> TRY IT:
Nothing should be left out. Give all the data again exactly as written.

> STORED DATA:
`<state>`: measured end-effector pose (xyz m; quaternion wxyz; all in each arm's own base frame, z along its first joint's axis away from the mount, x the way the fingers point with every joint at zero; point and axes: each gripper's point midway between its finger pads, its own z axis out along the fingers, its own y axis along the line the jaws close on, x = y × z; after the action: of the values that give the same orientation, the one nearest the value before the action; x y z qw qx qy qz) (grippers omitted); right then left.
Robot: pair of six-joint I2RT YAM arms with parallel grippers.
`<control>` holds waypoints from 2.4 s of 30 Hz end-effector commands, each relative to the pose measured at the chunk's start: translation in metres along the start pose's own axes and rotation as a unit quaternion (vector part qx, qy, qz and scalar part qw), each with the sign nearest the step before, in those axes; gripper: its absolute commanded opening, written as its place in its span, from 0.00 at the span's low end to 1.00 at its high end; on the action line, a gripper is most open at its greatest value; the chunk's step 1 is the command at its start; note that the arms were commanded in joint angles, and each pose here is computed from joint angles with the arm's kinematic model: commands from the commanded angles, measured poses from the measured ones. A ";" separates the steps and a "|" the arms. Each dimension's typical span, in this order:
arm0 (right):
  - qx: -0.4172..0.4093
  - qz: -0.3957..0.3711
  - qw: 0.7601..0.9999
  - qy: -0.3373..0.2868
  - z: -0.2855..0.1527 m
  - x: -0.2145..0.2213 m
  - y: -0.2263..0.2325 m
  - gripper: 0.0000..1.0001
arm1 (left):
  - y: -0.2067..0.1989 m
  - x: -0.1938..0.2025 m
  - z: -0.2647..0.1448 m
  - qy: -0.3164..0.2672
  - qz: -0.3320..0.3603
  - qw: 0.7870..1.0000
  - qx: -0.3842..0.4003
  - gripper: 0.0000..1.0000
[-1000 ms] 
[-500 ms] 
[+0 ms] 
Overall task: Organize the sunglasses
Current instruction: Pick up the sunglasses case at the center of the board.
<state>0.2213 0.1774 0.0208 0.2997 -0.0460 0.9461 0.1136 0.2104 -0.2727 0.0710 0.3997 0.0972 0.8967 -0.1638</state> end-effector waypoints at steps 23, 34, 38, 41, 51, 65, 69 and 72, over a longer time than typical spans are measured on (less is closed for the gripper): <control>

> SOLUTION TO THE EXERCISE:
`<state>`: measured end-effector pose (xyz m; quaternion wxyz; all in each arm's own base frame, z along its first joint's axis away from the mount, x the way the fingers point with every joint at zero; point and axes: each gripper's point midway between its finger pads, its own z axis out along the fingers, its own y axis along the line the jaws close on, x = y × z; after the action: of the values that give the same orientation, the one nearest the value before the action; x y z qw qx qy qz) (grippers omitted); right then left.
Robot: pair of six-joint I2RT YAM arms with parallel grippers.
`<control>` holds waypoints from 2.4 s of 30 Hz end-effector commands, each relative to the pose measured at the chunk's start: translation in metres along the start pose's own axes and rotation as a unit quaternion (vector part qx, qy, qz and scalar part qw), each with the sign nearest the step before, in those axes; gripper: its absolute commanded opening, written as its place in its span, from 0.00 at the span's low end to 1.00 at its high end; on the action line, a gripper is most open at its greatest value; the chunk's step 1 is the command at its start; note that the arms were commanded in joint angles, and each pose here is computed from joint angles with the arm's kinematic model: commands from the commanded angles, measured poses from the measured ones. A ";" separates the steps and a "|" the arms. Each dimension's typical span, in this order:
arm0 (right):
  - qx: -0.4172..0.4093
  - qz: -0.3957..0.3711
  - qw: 0.7601..0.9999
  - qy: -0.3373..0.2868
  - z: -0.2855..0.1527 m
  - x: -0.2145..0.2213 m
  - y: -0.2263..0.2325 m
  - gripper: 0.0000..1.0001
arm1 (left):
  - y: -0.2067..0.1989 m
  - x: -0.1938..0.2025 m
  - z: -0.2647..0.1448 m
  - qy: -0.3164..0.2672
  - qz: -0.3320..0.3603
  - qw: 0.7870..1.0000
  - qx: -0.3842..0.4003
  - gripper: 0.0000..1.0000
[-1000 ms] 
[-500 ms] 
[+0 ms] 
Overall task: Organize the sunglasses
Current instruction: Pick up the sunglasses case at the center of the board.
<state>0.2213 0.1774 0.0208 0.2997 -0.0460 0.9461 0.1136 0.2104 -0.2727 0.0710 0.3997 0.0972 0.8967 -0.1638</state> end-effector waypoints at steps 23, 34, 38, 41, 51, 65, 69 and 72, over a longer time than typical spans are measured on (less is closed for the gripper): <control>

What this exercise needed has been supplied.